**Exercise directions:** From the records below, print only the part that opens with the line containing "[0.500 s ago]" and closes with the line containing "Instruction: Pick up"; omit the pictures.

==== Dataset excerpts

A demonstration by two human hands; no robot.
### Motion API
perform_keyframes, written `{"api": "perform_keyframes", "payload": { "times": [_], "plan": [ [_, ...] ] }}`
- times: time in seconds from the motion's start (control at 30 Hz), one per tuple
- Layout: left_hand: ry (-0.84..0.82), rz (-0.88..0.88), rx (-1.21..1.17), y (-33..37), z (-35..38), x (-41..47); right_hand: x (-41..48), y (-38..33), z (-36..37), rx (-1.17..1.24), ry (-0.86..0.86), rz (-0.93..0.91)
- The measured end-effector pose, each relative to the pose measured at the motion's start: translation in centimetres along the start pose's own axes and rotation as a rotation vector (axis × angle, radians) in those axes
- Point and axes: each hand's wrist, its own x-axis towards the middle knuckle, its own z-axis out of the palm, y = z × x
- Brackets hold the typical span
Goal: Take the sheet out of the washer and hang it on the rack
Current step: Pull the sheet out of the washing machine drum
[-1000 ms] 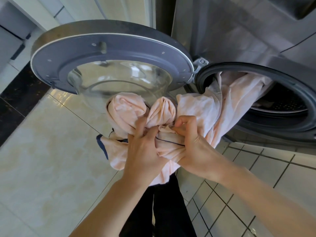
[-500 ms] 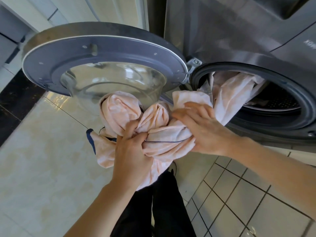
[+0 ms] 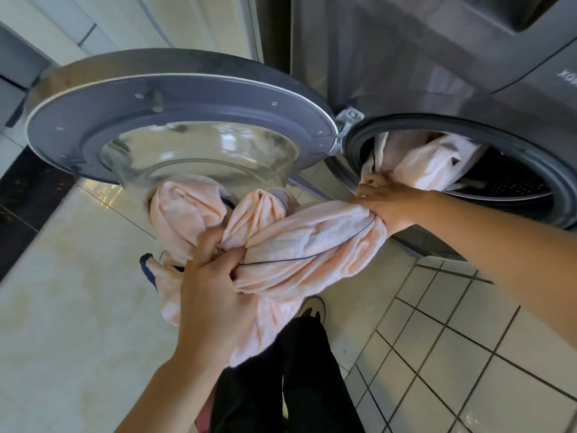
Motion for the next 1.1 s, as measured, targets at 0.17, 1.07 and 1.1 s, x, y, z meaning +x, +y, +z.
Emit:
{"api": "perform_keyframes", "payload": {
  "times": [0.17,1.07,1.1],
  "plan": [
    [-0.015,-0.011,0.006,-0.3,0.1,0.3,0.9,-0.6,0.9,-0.026,0.019,0.002],
    [-0.024,-0.150,0.329,3.7,-8.9,-3.2,-15.0,-10.0,-7.7,0.592,0.570,0.260],
    [-0.018,-0.161,0.329,3.7,-9.5,-3.4,-15.8,-10.5,-8.6,0.578,0.616,0.226]
  ]
}}
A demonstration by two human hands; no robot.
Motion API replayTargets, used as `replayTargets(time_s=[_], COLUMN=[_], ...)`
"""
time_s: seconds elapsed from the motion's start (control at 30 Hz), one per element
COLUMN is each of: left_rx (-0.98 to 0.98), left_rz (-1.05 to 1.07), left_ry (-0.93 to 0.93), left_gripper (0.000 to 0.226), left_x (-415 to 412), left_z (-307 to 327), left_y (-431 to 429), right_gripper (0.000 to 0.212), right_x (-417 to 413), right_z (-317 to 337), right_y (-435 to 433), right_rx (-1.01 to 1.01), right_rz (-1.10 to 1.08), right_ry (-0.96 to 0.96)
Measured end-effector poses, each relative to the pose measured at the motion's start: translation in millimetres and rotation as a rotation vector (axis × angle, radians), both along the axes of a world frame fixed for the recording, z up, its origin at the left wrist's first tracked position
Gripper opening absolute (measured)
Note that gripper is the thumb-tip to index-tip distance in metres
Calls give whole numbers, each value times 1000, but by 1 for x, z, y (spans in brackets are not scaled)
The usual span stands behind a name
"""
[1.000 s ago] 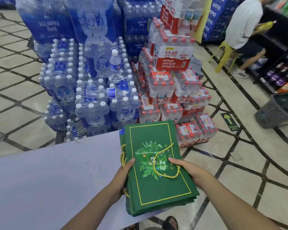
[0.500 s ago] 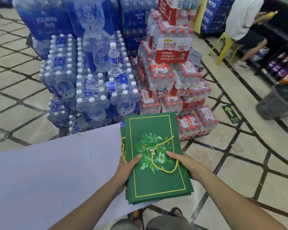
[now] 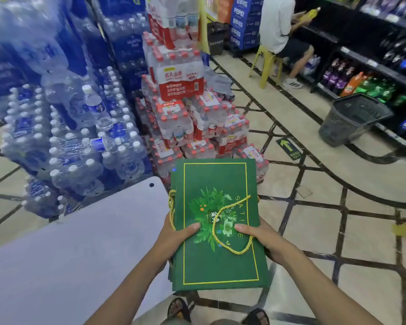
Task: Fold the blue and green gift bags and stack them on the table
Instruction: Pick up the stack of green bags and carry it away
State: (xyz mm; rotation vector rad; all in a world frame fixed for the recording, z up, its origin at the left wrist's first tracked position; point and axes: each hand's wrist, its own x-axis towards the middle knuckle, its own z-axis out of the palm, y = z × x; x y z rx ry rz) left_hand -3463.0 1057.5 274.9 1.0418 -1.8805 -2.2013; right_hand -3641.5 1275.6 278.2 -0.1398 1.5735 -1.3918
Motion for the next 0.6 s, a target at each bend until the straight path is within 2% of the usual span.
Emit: replayTargets(time_s=[0.2,0.3,0.47,0.6], left_rx=[-41,-77,-55,-79], left_rz=[-126,-231,-443,-579], left_ry=[-27,-15,-32,-67], left_gripper=[95,86,72,84], left_x=[-86,-139,-214,-277], left_z=[-1,4,11,10], left_y=[88,147,235,301], right_gripper=[89,91,79,89], right_x=[-50,-71,-89,-102], right_z=[-3,-4,-6,-11], right_y=[120,189,290,360], right_rx=[6,2,-14,-18], right_rz=[-139,-278,-491,-668], right_ry=[32,28,16,15])
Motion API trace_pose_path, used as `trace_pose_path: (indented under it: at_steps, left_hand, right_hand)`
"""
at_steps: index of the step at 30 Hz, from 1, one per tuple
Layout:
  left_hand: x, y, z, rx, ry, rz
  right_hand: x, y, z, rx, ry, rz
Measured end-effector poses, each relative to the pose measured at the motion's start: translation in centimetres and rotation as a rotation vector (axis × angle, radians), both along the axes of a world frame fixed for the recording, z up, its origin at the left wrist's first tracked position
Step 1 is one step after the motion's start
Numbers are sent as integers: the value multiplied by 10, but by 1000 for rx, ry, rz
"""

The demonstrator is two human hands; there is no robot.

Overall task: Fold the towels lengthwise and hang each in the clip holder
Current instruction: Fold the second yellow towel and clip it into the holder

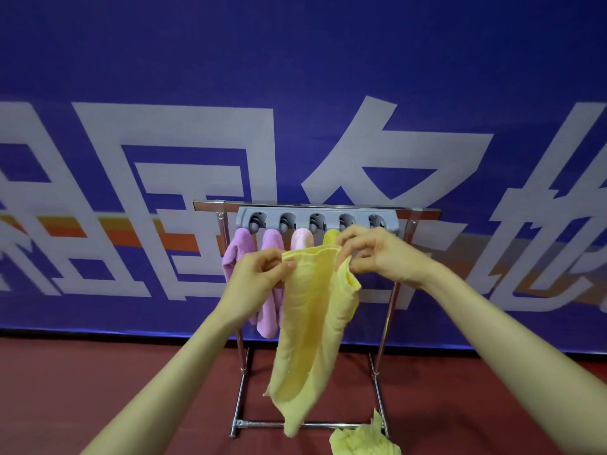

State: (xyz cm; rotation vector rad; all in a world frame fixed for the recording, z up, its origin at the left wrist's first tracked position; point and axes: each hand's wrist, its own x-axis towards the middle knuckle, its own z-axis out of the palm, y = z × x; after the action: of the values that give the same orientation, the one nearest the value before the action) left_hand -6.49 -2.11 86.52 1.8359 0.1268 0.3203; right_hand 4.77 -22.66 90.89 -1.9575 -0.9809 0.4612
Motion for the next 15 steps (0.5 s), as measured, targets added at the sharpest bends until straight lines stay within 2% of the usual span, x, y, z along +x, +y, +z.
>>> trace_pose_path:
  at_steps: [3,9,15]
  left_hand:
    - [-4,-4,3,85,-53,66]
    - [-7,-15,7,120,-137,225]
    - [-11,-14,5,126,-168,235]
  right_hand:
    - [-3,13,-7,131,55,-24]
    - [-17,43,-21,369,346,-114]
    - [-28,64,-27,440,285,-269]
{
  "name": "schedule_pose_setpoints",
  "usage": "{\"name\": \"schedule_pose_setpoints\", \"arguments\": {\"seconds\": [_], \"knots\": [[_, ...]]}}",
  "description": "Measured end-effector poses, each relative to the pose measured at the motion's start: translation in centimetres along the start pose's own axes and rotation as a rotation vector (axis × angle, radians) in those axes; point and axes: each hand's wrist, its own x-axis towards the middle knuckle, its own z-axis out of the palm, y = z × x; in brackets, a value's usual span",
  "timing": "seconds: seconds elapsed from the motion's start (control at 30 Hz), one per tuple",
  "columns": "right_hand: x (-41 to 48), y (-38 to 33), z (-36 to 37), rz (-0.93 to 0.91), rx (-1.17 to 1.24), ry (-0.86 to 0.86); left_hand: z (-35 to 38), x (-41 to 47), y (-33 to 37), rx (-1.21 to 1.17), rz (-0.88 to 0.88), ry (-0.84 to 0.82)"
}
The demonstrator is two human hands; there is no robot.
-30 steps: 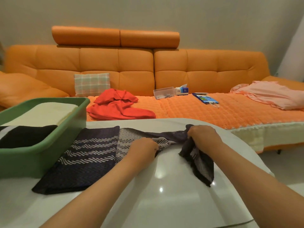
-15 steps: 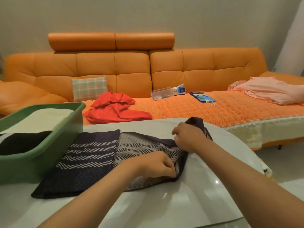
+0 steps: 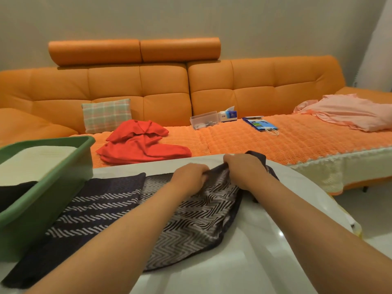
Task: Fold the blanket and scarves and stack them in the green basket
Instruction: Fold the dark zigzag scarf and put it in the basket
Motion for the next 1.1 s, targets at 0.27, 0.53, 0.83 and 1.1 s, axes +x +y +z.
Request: {"name": "schedule_pose_setpoints", "arguments": {"seconds": [0.27, 0.53, 0.83, 1.1], "knots": [[2.4, 0.4, 3.1, 0.064, 0.145, 0.110, 1.5, 3.0, -2.4, -0.405, -0.189, -0.004], [-0.6, -0.9, 2.6, -0.210, 0.189, -0.039, 0.9, -4.0, 0.3, -0.188, 0.056, 0.094], [-5.7, 1.0, 3.3, -0.144, 0.309, -0.093, -0.5, -9.0, 3.2, -0.039, 0.028, -0.009], [-5.5, -1.4, 4.1, -0.131, 0.561, 0.210, -2.1, -10.2, 3.2, -0.451, 0.125, 0.031]]}}
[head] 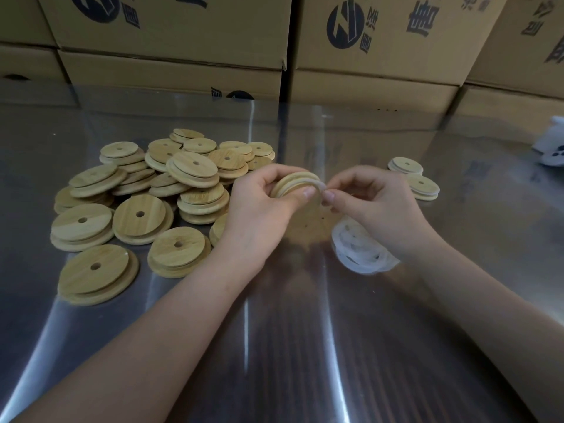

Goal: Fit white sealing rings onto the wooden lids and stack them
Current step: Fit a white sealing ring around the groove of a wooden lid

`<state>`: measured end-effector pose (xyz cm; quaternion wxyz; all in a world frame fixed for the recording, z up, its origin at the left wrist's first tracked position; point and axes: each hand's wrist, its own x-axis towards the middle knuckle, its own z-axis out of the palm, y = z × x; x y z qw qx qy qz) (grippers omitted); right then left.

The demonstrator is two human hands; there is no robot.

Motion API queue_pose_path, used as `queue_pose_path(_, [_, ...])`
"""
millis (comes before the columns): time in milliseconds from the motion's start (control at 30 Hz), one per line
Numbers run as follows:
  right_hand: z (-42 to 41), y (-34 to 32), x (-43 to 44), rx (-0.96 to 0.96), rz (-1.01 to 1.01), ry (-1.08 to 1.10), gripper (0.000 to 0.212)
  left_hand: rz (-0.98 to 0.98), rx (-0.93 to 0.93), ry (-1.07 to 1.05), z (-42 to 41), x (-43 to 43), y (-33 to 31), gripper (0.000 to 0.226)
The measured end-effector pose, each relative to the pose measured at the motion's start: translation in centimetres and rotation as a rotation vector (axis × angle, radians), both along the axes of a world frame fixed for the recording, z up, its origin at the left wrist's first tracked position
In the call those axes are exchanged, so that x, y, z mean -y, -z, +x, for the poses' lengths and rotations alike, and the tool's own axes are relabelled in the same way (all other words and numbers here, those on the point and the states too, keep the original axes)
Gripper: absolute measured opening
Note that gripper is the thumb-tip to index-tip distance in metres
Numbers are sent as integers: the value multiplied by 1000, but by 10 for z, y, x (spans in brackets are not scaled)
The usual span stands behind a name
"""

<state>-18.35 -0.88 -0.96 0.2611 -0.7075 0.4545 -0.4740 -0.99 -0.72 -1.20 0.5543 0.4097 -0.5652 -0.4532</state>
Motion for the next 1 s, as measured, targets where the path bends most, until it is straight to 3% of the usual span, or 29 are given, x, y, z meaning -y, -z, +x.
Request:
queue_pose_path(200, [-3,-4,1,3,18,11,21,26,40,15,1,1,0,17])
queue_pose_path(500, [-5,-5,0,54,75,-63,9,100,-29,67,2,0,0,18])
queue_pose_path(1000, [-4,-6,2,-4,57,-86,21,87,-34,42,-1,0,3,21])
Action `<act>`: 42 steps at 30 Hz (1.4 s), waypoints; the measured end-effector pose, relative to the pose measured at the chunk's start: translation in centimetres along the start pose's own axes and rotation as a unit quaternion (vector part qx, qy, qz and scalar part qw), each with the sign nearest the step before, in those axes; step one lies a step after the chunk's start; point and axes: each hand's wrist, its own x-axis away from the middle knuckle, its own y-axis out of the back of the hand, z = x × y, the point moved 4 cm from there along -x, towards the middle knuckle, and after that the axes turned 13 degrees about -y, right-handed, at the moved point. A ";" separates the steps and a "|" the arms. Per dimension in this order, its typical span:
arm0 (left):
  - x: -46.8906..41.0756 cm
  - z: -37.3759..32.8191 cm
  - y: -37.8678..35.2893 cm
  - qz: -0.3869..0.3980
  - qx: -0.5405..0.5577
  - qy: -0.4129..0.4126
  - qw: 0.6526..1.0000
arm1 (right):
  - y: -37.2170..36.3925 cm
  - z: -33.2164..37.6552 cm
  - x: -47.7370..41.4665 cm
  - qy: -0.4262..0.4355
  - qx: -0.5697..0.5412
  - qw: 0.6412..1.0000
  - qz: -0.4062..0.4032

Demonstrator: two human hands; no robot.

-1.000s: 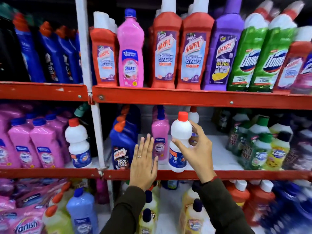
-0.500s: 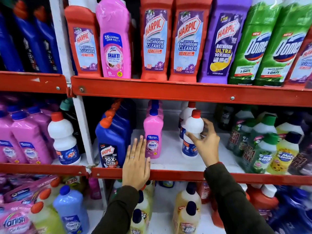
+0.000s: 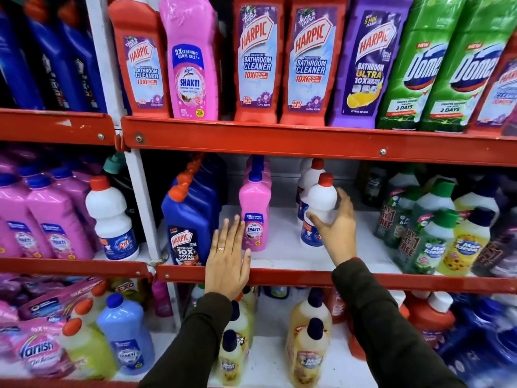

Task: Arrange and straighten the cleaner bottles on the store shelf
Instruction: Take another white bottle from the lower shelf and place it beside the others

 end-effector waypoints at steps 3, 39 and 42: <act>0.0 -0.3 1.0 0.007 0.019 -0.011 1.000 | 0.0 0.5 2.3 0.018 0.054 0.997 -0.044; 13.3 25.4 8.9 0.093 0.023 0.059 0.994 | -31.8 21.4 21.5 -0.088 -0.101 0.945 0.299; 13.3 25.3 9.1 0.089 0.025 0.061 0.994 | -31.6 21.1 21.8 -0.093 -0.122 0.953 0.262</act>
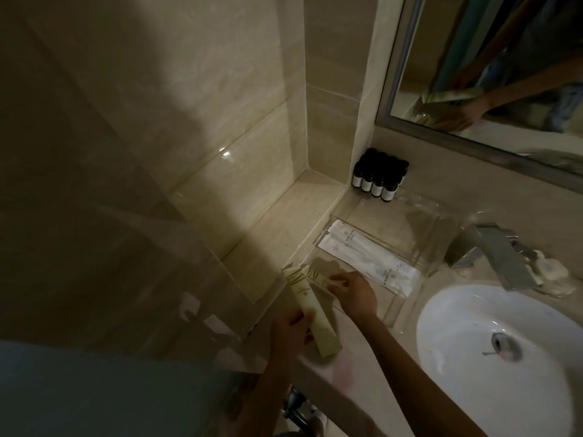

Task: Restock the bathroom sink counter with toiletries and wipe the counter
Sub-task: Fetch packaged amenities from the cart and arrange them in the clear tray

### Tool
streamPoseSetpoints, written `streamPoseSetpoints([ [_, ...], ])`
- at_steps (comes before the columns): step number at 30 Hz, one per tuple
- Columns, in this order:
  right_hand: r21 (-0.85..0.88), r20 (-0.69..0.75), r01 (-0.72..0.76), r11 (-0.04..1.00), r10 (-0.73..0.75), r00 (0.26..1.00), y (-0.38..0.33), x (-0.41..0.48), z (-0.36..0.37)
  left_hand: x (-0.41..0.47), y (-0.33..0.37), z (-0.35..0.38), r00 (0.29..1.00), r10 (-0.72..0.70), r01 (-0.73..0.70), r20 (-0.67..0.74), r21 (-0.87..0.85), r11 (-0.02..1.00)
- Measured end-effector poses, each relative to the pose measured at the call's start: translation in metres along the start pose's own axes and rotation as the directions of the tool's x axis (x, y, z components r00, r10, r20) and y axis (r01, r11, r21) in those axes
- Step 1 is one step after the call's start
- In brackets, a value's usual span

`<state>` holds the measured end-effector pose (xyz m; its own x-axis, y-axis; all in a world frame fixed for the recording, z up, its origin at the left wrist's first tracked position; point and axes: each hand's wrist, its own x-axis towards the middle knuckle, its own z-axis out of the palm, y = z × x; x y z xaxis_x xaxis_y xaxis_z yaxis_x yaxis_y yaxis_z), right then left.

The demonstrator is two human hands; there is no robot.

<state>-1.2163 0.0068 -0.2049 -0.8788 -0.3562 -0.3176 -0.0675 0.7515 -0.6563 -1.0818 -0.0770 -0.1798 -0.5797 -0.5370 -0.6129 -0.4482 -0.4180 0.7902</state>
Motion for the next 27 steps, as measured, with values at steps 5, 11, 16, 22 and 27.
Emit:
streamPoseSetpoints([
  [5,0.192,0.069,0.004,0.981,-0.018,0.997,0.005,-0.013,-0.008,-0.003,-0.001,0.008,0.997,-0.066,0.069,0.048,-0.047,0.997],
  [11,0.310,0.234,0.015,0.951,-0.091,0.968,0.011,-0.031,-0.016,0.004,0.002,0.025,0.998,-0.059,0.059,-0.008,-0.022,0.998],
  [16,0.472,0.181,-0.078,0.878,-0.010,0.983,0.013,-0.028,-0.028,0.015,0.002,0.038,0.997,-0.075,0.076,0.032,-0.040,0.996],
  [22,0.471,0.087,-0.140,0.871,0.112,0.990,0.020,0.006,-0.047,0.020,0.001,0.040,0.995,0.003,-0.010,0.104,0.067,0.998],
  [27,0.293,0.233,-0.109,0.950,0.040,0.972,0.028,0.016,-0.036,0.028,-0.007,0.038,0.997,-0.057,0.057,0.049,-0.001,0.998],
])
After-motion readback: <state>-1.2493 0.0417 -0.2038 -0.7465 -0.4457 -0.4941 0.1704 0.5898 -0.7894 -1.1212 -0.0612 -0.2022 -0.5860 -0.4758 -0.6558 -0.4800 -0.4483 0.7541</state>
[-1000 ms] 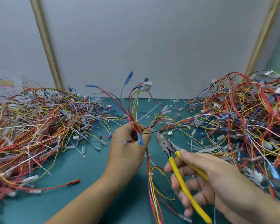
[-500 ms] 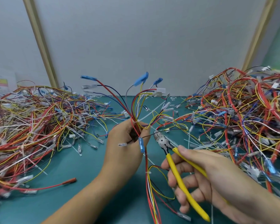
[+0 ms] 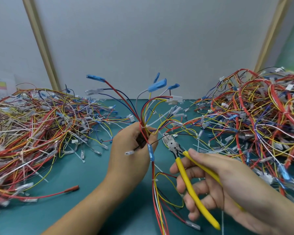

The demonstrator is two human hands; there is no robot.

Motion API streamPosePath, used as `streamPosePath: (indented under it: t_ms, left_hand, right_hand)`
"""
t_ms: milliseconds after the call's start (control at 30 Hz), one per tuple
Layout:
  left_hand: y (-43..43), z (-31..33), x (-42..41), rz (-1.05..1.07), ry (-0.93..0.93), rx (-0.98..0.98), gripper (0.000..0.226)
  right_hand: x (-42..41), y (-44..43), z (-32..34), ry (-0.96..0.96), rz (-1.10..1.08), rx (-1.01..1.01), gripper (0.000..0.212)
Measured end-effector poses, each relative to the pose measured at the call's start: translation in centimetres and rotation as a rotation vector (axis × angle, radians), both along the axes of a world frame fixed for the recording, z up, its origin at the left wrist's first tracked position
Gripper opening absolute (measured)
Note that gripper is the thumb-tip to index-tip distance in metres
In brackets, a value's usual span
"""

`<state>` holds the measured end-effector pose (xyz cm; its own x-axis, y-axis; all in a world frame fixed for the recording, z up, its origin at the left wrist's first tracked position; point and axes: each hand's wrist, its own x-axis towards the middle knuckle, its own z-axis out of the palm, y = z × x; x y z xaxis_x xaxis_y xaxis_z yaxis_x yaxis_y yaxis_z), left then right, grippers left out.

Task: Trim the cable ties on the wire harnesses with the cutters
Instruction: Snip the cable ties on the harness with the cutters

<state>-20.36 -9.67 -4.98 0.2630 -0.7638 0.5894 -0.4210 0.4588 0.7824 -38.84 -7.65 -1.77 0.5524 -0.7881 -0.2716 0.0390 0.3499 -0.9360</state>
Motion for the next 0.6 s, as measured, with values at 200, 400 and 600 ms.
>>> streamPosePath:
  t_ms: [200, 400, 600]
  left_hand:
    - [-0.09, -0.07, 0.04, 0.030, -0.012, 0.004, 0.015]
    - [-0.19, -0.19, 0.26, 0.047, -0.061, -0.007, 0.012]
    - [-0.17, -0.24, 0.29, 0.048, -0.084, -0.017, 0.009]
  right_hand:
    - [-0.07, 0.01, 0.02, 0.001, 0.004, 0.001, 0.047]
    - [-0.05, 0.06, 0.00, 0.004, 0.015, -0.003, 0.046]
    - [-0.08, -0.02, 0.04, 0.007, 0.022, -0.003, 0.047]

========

**Result for this exercise:**
[0.500 s ago] 
[now] 
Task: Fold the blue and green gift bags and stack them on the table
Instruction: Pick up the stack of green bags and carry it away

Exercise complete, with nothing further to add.